がん治療を変える 日本発新免疫療法

「末期がん患者の5割に治療効果を感じた」

千葉ポートメディカルクリニックの今村院長(C)日刊ゲンダイ

「がん」が増幅すると、体内にある免疫がアクセルを踏み込んで攻撃を開始する。こうした免疫応答をいかに効率よく誘導しながら、増強できるのか。

 長年、世界中の医療機関ががん免疫療法の研究を続けてきた。ここ数年、このようながん免疫療法が注目を浴びている理由は、「免疫チェックポイント阻害剤」という画期的な薬が登場したからだ。

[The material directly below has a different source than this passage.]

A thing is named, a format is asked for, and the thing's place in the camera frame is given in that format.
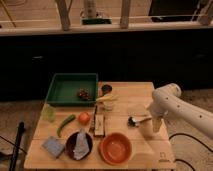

 そのひとつが「小野薬品」が研究、開発した「オプジーボ」(一般名、ニボルマブ)で、これを日本国内のがん患者にいち早く使用しているのが「千葉ポートメディカルクリニック」(千葉県千葉市)だ。

 内科、皮膚科、アレルギー科、腫瘍内科を専門にする同病院は、海外ではすでに標準治療薬として組み込まれていながら、日本未承認の抗がん剤などを患者の個人輸入という形で投与している。今村貴樹院長(写真)が言う。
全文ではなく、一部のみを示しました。